(TASK STATEMENT): Look below for the line holding "(98, 295): 304" and the line holding "Height of the camera above the floor: 190". Repeat those two and everything between, exactly.

(Beginning of RECORDED INFORMATION)

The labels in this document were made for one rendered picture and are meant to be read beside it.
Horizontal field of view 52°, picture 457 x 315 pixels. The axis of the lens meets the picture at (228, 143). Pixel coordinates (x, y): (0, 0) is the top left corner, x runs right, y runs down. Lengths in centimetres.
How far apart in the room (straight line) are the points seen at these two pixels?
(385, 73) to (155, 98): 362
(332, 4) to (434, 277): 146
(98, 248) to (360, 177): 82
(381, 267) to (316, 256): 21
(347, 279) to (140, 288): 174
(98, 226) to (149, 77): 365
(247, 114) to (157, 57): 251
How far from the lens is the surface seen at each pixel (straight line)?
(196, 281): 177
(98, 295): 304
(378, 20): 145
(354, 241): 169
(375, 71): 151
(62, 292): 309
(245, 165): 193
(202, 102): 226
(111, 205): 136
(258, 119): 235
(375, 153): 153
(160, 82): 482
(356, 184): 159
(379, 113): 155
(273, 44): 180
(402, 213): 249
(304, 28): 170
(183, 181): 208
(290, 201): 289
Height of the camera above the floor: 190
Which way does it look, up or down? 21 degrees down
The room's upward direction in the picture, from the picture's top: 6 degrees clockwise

(End of RECORDED INFORMATION)
(Beginning of RECORDED INFORMATION)

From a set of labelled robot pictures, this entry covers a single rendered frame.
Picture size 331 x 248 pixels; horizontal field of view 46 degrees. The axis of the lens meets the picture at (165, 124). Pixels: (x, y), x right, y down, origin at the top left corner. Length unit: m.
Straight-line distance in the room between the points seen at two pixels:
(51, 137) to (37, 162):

(End of RECORDED INFORMATION)

(ANSWER TO THIS TASK):
(98, 295): 304
(378, 20): 145
(354, 241): 169
(375, 71): 151
(62, 292): 309
(245, 165): 193
(202, 102): 226
(111, 205): 136
(258, 119): 235
(375, 153): 153
(160, 82): 482
(356, 184): 159
(379, 113): 155
(273, 44): 180
(402, 213): 249
(304, 28): 170
(183, 181): 208
(290, 201): 289
Height of the camera above the floor: 190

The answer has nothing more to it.